## Problem to work on
Please copy the listing that follows exactly, leaving out any pictures.

--- Source data Enclosed Below ---

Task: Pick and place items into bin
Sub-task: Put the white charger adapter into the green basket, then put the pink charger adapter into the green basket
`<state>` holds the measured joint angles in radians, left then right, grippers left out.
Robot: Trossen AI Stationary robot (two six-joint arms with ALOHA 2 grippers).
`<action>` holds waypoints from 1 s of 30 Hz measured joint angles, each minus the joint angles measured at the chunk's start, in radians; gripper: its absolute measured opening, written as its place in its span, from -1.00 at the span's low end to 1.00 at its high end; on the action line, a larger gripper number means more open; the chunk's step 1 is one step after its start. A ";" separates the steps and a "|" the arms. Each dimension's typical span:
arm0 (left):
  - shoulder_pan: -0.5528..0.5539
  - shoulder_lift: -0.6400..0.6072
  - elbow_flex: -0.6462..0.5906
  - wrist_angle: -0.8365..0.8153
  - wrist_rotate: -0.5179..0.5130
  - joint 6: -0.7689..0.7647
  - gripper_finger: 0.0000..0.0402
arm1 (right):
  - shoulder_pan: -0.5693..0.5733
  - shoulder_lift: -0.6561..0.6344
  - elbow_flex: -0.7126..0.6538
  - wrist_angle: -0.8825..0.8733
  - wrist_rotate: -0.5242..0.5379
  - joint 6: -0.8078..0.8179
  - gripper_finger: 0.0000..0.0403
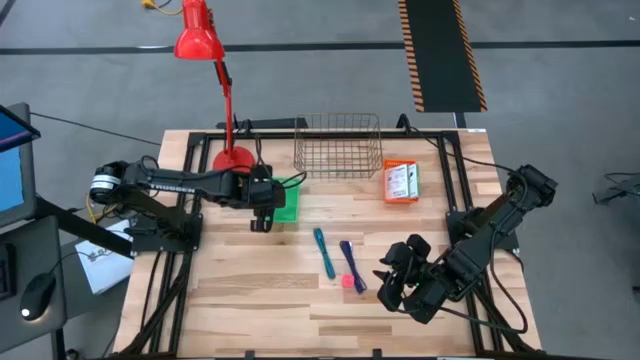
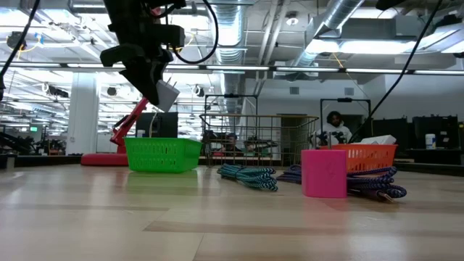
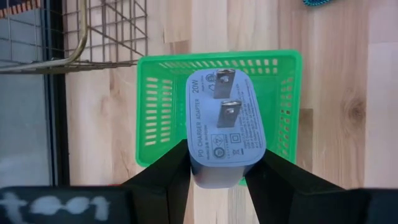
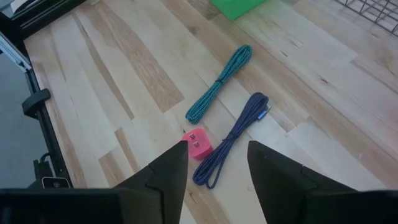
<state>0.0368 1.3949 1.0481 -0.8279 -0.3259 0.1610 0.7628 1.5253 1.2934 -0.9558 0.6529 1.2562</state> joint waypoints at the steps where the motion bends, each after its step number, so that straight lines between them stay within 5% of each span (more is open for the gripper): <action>1: 0.000 0.000 0.000 0.000 0.000 0.007 -0.36 | 0.000 0.000 0.000 0.000 0.000 0.000 -0.18; 9: 0.000 0.000 0.000 0.000 0.000 0.036 -0.33 | 0.000 0.000 0.000 0.003 0.000 0.001 -0.05; 21: 0.000 -0.001 0.000 0.016 -0.054 0.062 0.14 | 0.000 0.000 0.000 0.023 0.000 0.001 0.01; 30: -0.083 -0.001 0.000 0.158 0.081 0.086 0.17 | 0.000 0.000 0.000 0.023 0.000 0.001 -0.06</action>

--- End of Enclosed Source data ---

## Answer to this problem
Task: Pick and place items into bin
Sub-task: Put the white charger adapter into the green basket, then put the pink charger adapter into the green basket
`<state>` holds the measured joint angles in radians, left then right, grippers left out.
Robot: Trossen AI Stationary robot (two six-joint arms with ALOHA 2 grippers).
`<action>` holds waypoints from 1 s of 30 Hz measured joint angles, each minus the joint angles measured at the chunk's start, in radians; gripper: its absolute measured opening, written as its place in its span, from -1.00 at the span's low end to 1.00 at its high end; on the action line, a larger gripper number means more open; the chunk's step 1 is one step after its start. A ";" separates the steps and a "|" the arms. Each dimension's typical span:
arm0 (left):
  - shoulder_pan: -0.5528..0.5539
  - shoulder_lift: -0.6400..0.6072
  - elbow_flex: -0.6462..0.5906
  - wrist_angle: -0.8365..0.8153
  - wrist_rotate: -0.5179..0.5130
  - joint 6: -0.7689..0.7647
  - gripper_finger: 0.0000..0.0402
arm1 (right):
  - shoulder_pan: -0.5693..0.5733
  - shoulder_lift: -0.6561..0.6344
  - elbow_flex: -0.7126..0.6538
  - wrist_angle: -0.8825..0.8733
  - wrist_rotate: -0.5242..0.5379
  - joint 6: -0.8078..0.8179
  - gripper_finger: 0.0000..0.0403
<state>0.0368 1.3949 1.0481 -0.8279 -0.3259 0.1610 0.7628 1.5253 1.2934 -0.9558 0.6529 1.2562</state> joint waypoints at the steps where the motion bends, each after its step number, so that straight lines between them stay within 5% of each span (more is open for the gripper): <action>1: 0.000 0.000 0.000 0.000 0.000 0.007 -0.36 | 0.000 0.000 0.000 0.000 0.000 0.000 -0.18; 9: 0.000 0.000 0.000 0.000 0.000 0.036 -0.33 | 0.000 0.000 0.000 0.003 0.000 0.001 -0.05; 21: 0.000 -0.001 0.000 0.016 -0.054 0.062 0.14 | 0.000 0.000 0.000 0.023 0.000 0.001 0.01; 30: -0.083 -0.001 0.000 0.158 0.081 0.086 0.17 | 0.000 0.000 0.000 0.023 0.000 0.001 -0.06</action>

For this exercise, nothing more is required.